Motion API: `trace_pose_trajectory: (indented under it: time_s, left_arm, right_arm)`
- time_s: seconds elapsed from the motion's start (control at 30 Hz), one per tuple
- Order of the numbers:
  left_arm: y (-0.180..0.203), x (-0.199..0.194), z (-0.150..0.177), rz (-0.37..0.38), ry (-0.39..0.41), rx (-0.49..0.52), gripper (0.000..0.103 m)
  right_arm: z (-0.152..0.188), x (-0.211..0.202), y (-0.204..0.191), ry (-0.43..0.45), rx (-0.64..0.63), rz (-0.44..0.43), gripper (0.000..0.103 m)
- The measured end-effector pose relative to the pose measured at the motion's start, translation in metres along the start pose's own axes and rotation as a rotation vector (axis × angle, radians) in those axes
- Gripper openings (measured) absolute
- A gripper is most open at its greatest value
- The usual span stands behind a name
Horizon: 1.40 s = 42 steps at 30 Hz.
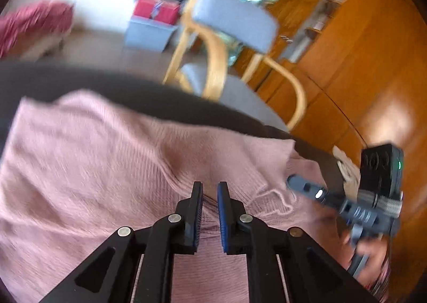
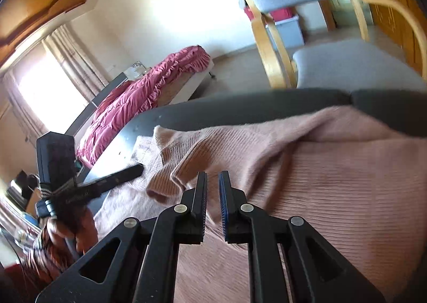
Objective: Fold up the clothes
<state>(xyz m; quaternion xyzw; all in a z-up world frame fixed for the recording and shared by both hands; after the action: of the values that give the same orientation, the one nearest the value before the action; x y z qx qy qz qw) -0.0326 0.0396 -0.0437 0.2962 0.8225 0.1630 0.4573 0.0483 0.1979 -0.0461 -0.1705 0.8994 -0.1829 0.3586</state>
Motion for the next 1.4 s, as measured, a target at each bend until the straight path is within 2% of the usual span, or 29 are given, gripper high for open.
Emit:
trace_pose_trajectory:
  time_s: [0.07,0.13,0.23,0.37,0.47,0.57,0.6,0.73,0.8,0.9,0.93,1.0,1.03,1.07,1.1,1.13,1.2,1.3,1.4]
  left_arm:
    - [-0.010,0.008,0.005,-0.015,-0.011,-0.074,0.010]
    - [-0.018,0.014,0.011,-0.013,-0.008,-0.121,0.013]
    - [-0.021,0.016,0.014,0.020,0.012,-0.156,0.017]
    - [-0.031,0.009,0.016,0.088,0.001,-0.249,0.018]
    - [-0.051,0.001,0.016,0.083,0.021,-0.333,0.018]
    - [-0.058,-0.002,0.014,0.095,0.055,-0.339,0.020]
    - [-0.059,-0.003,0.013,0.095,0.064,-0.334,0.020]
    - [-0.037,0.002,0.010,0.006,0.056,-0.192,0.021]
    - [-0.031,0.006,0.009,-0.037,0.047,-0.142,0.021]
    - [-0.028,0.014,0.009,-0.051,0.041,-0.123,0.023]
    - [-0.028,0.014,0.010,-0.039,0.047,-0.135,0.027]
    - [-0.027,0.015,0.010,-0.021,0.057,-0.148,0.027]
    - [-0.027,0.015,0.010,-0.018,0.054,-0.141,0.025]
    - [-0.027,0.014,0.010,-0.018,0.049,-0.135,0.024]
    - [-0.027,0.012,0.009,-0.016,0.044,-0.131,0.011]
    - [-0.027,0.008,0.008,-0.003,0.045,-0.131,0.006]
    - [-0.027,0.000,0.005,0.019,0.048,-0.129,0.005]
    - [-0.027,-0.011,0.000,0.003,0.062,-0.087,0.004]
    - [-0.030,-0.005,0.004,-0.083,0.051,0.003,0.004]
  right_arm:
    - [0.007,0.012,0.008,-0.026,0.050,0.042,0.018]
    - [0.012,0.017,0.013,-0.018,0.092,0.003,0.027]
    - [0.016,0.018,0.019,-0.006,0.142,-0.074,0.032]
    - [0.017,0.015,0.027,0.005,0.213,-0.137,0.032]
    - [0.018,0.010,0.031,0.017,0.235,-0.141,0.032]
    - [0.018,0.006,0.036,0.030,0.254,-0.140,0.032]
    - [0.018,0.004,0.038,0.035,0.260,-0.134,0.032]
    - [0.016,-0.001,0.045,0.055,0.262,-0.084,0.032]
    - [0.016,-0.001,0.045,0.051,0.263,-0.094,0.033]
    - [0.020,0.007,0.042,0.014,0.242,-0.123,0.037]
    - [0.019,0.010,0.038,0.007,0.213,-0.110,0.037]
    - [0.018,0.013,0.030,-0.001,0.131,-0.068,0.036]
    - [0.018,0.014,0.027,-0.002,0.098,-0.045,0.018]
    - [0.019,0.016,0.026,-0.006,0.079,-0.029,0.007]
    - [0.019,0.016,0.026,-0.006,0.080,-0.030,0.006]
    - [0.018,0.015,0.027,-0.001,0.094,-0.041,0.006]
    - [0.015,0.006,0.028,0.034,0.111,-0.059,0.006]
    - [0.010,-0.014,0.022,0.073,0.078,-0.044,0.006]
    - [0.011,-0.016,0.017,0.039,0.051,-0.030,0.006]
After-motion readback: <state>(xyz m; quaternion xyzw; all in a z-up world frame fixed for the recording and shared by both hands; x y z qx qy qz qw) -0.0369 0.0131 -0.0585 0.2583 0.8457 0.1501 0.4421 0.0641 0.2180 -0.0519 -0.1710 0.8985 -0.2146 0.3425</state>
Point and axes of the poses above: each gripper's, at about its wrist camera, not at the fingertips, and x roughly the way its jaws point, y to its right, z to its underside, the point moved 6 cm from there along x, roughly the way its jaws point, and after that the axes turned 5 degrees about -x, right-handed, at the moved point
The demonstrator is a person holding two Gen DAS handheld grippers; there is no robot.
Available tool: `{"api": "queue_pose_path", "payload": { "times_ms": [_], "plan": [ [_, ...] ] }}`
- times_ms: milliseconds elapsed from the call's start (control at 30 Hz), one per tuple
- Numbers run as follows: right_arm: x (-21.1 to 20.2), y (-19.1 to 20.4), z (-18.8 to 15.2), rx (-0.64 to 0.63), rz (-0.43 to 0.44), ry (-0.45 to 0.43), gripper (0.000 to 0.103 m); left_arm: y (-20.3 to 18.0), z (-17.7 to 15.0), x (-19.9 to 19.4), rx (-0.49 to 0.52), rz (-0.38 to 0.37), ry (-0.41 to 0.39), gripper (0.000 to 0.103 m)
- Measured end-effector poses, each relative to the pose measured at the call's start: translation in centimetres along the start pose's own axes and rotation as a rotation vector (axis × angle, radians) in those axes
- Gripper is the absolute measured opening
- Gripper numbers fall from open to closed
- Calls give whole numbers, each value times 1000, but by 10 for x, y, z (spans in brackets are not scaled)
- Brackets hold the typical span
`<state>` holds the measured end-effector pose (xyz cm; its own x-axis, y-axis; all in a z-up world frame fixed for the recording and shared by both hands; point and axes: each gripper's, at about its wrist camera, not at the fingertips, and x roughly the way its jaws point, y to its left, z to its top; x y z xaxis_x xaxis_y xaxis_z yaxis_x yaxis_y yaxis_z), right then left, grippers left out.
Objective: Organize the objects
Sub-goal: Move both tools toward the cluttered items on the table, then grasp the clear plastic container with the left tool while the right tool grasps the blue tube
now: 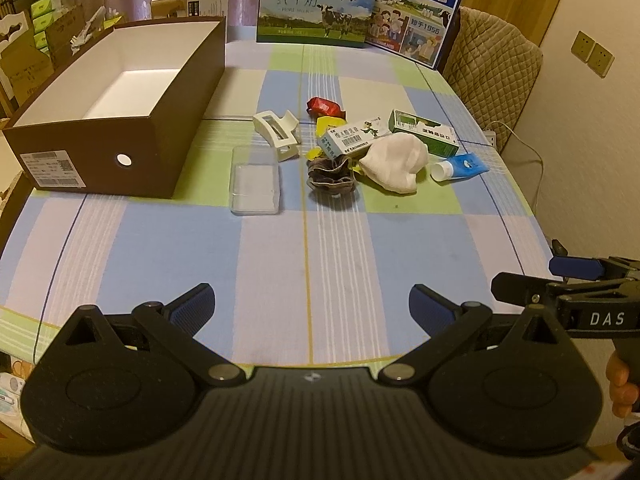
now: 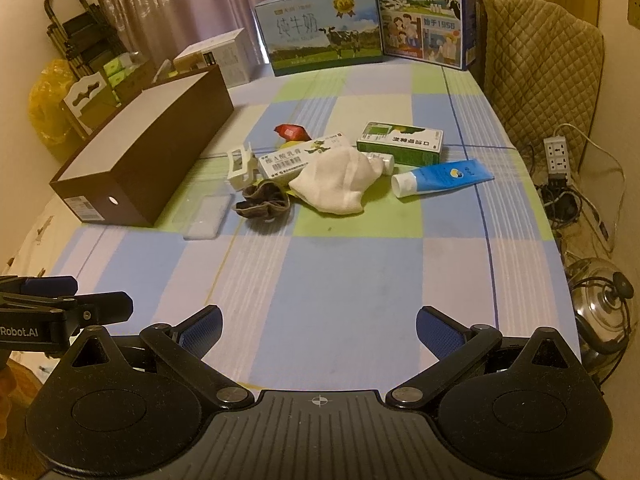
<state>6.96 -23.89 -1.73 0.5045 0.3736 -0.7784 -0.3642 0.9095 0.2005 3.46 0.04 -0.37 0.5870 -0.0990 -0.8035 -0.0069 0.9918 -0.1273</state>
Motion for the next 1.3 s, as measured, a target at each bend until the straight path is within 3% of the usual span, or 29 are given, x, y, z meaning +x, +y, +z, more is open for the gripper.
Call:
{"api": "queue_pose_path", "payload": {
  "times_ms": [667, 1300],
  "plan": [
    [25, -10, 27, 30, -48, 21, 101, 11, 30, 39, 15, -4, 32, 102],
    [67, -39, 58, 148, -112, 48, 101, 39, 78, 109, 31, 69, 38, 99]
  ]
}}
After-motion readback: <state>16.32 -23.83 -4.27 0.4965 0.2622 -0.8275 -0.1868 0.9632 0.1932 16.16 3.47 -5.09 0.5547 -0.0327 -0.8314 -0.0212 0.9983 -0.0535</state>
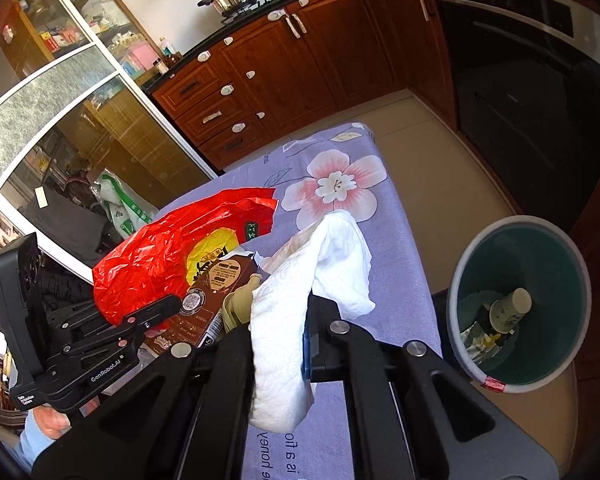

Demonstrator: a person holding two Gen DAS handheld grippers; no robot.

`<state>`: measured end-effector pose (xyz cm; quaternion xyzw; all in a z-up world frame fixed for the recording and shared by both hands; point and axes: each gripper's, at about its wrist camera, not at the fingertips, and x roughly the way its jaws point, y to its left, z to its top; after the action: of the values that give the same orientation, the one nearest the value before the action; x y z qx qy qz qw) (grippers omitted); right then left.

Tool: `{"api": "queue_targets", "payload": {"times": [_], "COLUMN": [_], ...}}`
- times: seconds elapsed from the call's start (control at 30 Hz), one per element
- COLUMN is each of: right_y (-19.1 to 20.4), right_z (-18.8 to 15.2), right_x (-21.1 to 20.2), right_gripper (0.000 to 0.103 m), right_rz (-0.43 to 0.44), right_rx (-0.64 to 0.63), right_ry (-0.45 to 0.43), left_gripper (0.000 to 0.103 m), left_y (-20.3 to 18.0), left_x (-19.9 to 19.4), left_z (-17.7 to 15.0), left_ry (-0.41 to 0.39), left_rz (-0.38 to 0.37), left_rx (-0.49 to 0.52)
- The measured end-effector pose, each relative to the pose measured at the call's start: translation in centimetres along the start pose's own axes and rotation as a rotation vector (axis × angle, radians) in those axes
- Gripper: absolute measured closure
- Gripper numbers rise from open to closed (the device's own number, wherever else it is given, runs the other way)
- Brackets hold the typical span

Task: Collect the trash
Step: 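Grasp the red plastic bag with the left gripper while the right holds the tissue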

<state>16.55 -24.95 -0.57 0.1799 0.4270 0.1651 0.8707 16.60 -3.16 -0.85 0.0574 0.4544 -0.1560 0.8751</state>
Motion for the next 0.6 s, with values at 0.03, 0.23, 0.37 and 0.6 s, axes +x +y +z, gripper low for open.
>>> {"api": "queue_targets", "payload": {"times": [0.03, 0.23, 0.37, 0.6], "right_y": [-0.3, -3.2, -6.2, -11.7], "right_z": [0.0, -0.4, -0.9, -2.4], "right_x": [-0.7, -5.0, -7.5, -10.0], "right_gripper": [0.100, 0.100, 0.100, 0.100], "right_rz": [-0.004, -0.043, -0.086, -0.150], "right_rx": [0.004, 0.046, 0.085, 0.162], "right_ry": [-0.012, -0.079, -0.107, -0.126], "left_gripper": [0.089, 0.089, 0.089, 0.089], "left_y": [-0.4, -5.0, -8.3, -13.5], "left_x": [-0.4, -1.4, -0.9, 1.2], "left_z": [0.1, 0.8, 1.2, 1.6], "left_ry": [-0.008, -0.036, -0.033, -0.001], "left_rz": [-0.010, -0.077, -0.124, -0.177], "left_rx": [0.006, 0.071, 0.114, 0.188]}}
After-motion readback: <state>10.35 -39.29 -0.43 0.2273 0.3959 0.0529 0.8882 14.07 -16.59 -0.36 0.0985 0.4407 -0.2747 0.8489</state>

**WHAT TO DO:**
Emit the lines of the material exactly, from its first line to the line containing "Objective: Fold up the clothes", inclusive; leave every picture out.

**ANSWER SECTION:**
Motion API: `trace_pose_trajectory: (indented under it: time_s, left_arm, right_arm)`
- time_s: seconds elapsed from the motion's start (control at 30 Hz), one per tuple
- Order of the numbers:
  left_arm: y (-0.180..0.203), x (-0.199..0.194), z (-0.150..0.177), rz (-0.37..0.38), ry (-0.39..0.41), rx (-0.49..0.52), gripper (0.000..0.103 m)
  right_arm: z (-0.152..0.188), x (-0.211..0.202), y (-0.204..0.191), ry (-0.43..0.45), rx (-0.64..0.63), rz (-0.44..0.43), gripper (0.000..0.103 m)
- The measured end-effector pose relative to the pose measured at the motion's start, translation in metres along the start pose's own axes and rotation as a rotation vector (axis × angle, radians) in those axes
- Gripper openings (measured) absolute
- A gripper is most open at its greatest value
- The usual span stands behind a name
Horizon: 1.40 s = 42 steps at 30 Hz.
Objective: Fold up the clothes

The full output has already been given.